While there are signs that the role of corporate cultural funding is growing in Canada and some European countries, the pattern of patronage remains primarily one of direct support from the central government. This is in stark contrast to the United States, which some observers claim is entering ''the decade of corporate patronage.''
Two underlying forces have helped shape the different approach in Europe:
* A tradition of direct government support for public institutions, the arts included, whose roots go back centuries. Many of the royal houses of Europe in the 17th Western Europe and the arts tab century, for instance, tried to outdo one another by setting up world-class cultural centers in capital cities throughout the Continent.
* The absence of hefty tax incentives - at least when compared with the US - for corporate philanthropic giving in most countries. Some incentives do exist, of course. A few nations, in fact, have created some unusual subsidies. Ireland, for instance, doesn't tax artists' earnings. In Norway, the entire spectrum of artists, from authors to filmmakers, receives some direct government funding.
In the United States, with its tax breaks, there is more funding from private sources. The effect has been a broader - but not necessarily more generous - base of support for American groups.
''The base of support in the United States is relatively unique,'' says Harold Horowitz, research director for the National Endowment for the Arts. ''Every country has its combination of direct and indirect (tax-generated) support. In the US, there is more emphasis on the indirect.''
But interest in finding patrons other than the government may be growing in foreign countries. One sign: the growing number of organizations being set up to boost corporate cultural spending. Groups similar to the New York-based Business Committee for the Arts now exist in six countries - Australia, Canada, Britain, Italy, France, and the Netherlands. Two other committees - in West Germany and Belgium - are in the process of being formed.

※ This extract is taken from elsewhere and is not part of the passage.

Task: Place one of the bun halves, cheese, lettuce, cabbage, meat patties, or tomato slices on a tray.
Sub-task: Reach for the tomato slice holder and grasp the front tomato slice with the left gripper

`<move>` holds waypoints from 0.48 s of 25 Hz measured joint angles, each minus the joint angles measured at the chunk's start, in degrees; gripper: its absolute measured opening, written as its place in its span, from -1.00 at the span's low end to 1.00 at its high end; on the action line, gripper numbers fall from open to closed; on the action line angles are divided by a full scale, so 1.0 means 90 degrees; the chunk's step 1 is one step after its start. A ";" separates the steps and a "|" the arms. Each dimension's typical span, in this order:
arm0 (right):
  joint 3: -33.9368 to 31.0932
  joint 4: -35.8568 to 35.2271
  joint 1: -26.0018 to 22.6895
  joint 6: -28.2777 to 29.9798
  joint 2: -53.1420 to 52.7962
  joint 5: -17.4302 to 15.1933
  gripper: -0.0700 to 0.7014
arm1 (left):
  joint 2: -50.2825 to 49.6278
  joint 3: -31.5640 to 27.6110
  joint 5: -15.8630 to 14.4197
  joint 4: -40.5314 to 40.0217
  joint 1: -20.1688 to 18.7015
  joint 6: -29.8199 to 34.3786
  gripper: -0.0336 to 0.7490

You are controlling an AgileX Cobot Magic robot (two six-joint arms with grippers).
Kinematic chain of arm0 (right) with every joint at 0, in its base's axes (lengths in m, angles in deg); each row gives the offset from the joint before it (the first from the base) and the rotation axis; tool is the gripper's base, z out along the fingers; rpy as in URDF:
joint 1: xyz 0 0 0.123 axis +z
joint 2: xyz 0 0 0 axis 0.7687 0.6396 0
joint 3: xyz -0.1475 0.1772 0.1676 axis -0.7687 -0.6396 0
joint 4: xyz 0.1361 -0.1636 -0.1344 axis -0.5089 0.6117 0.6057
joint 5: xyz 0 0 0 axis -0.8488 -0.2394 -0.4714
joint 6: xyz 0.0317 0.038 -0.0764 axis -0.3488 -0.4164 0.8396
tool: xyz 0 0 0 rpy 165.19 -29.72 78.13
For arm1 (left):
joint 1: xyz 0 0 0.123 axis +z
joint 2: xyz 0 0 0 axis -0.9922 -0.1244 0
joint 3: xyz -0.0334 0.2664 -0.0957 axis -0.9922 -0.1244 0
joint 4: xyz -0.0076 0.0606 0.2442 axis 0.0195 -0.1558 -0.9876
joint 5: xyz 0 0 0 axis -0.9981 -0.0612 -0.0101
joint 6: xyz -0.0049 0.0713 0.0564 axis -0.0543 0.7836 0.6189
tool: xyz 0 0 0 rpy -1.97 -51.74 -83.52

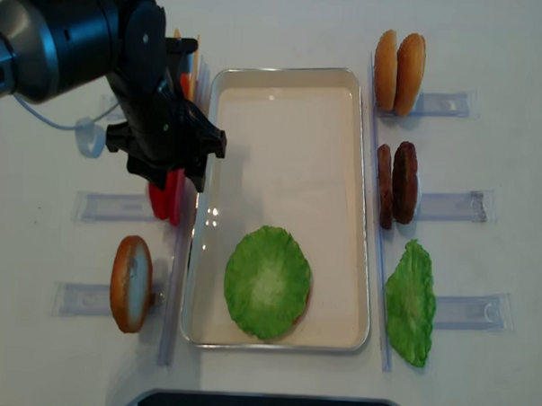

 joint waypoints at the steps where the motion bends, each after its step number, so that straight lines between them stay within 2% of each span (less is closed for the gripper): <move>1: 0.0000 0.0000 0.0000 0.0000 0.0000 0.0000 0.62 | -0.0030 0.0000 0.0014 -0.0014 0.0000 0.0000 0.29; 8: -0.0002 0.0000 0.0000 0.0000 0.0000 0.0000 0.62 | -0.0279 0.0008 0.0021 -0.0053 0.0000 -0.0012 0.25; 12: -0.0002 0.0000 0.0000 0.0000 0.0000 0.0000 0.62 | -0.0278 0.0008 0.0021 -0.0149 0.0000 -0.0012 -0.04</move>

A punishing worldwide recession, meanwhile, has done nothing to help the level of corporate funding in many of these countries. In Canada last year, companies chipped in $33 million in support of arts and cultural groups. The pattern of funding is similar to that in the US - the top 1 percent of Canadian companies gave 50 percent of the donations.
In Britain, companies last year spent some $22 million on arts sponsorship. British officials say that's probably up over the year before - but not as much as it would have been if corporate profits weren't so pinched.